Sobre o posicionamento do promotor, o MP-PR diz que ele possui independência funcional, ou seja, pode agir sem se prender às convicções da instituição para a qual trabalha e emitir pareceres de acordo com o que considera correto. A análise dele, porém, está "sujeita a análise do juiz da Vara de Registros Públicos que, eventualmente, pode decidir de forma contrária àquele entendimento".

O G1 tentou contato com o promotor Inácio de Carvalho Neto, mas ele não foi encontrado até a última atualização desta reportagem.

Veja a íntegra da nota do Ministério Público do Paraná

Nota de Esclarecimento

Em relação aos pedidos de mudança de nome e de sexo que chegam ao Ministério Público do Paraná, esclarece-se que:

1) O posicionamento institucional é pela possibilidade de retificação do registro civil em ações ajuizadas por pessoas LGBTs, independente da realização de cirurgia de readequação sexual, nos termos de entendimento do Superior Tribunal de Justiça, do Conselho Nacional do Ministério Público e do Conselho Nacional de Justiça.

2) Tanto é assim que, somente neste ano, a Promotoria de Justiça das Comunidades de Curitiba, por meio do Projeto Justiça nos Bairros, já se manifestou em 31 ações, de forma favorável, à alteração do nome no registro civil quando não condizente com a identidade de gênero da pessoa.
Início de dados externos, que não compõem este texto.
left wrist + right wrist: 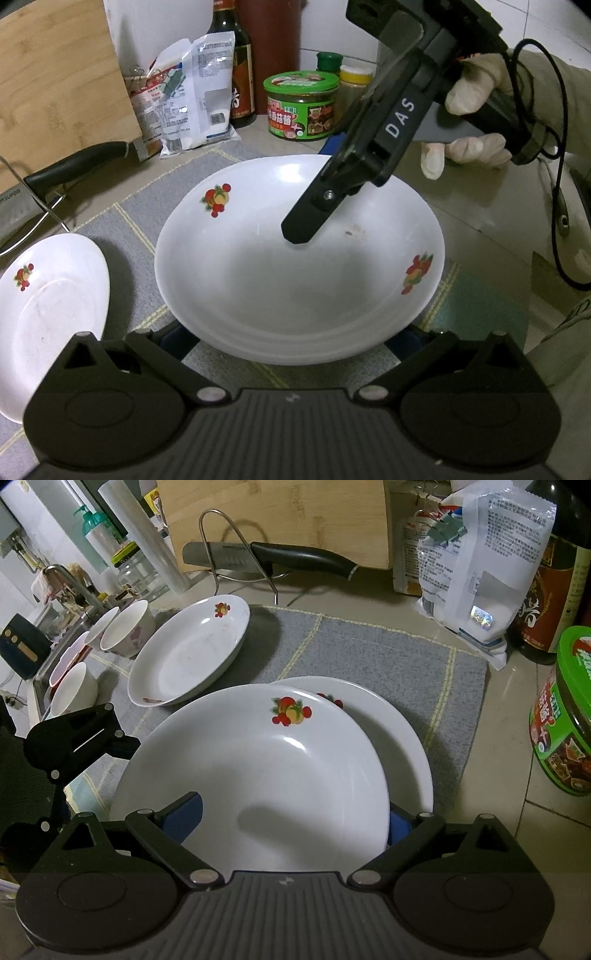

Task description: Organize plates and bowls

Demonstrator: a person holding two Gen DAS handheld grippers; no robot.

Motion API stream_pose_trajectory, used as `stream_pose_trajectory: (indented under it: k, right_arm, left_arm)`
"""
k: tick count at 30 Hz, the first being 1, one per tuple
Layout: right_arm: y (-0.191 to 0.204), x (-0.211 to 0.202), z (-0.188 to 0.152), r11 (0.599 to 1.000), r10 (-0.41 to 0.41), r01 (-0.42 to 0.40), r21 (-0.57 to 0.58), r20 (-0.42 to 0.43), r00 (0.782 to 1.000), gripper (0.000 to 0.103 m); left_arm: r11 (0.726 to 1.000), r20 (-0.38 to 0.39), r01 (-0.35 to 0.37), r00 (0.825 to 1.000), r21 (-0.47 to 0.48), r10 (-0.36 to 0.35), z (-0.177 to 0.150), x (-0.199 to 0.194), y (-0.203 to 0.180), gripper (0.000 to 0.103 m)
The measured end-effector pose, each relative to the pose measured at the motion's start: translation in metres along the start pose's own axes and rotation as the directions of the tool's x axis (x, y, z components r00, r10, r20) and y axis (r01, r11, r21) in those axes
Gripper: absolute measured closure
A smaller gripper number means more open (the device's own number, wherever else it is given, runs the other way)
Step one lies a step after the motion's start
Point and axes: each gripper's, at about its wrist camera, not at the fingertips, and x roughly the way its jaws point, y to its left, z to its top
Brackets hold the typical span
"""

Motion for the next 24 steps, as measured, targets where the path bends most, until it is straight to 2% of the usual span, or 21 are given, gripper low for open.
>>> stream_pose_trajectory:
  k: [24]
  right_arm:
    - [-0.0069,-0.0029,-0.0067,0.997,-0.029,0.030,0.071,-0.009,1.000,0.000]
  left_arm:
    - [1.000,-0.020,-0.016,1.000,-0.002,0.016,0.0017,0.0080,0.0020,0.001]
3) Além disso, o Ministério Público do Paraná criou, em 29 de janeiro de 2014, pela Resolução nº 0269/2014-PGJ, o Núcleo de Promoção dos Direitos de Lésbicas, Bissexuais, Travestis e Transexuais no âmbito do Centro de Apoio Operacional das Promotorias de Justiça de Proteção aos Direitos Humanos, responsável por toda matéria relacionada ao asseguramento dos direitos da população LGBT no Paraná.

4) No âmbito da própria instituição, vigora a Resolução nº 2077/2015-PGJ, que assegura a todas as pessoas o uso do nome social no Ministério Público do Paraná desde maio de 2015.

5) A manifestação da Promotoria de Justiça de Registros Públicos, Acidentes de Trabalho e Precatória Cíveis de Curitiba, divulgada nesta quarta-feira, 20 de setembro, pela imprensa, insere-se no âmbito da independência funcional assegurada aos membros do Ministério Público (artigo 127, § 1º da Constituição Federal), estando sujeita a análise do juiz da Vara de Registros Públicos que, eventualmente, pode decidir de forma contrária àquele entendimento.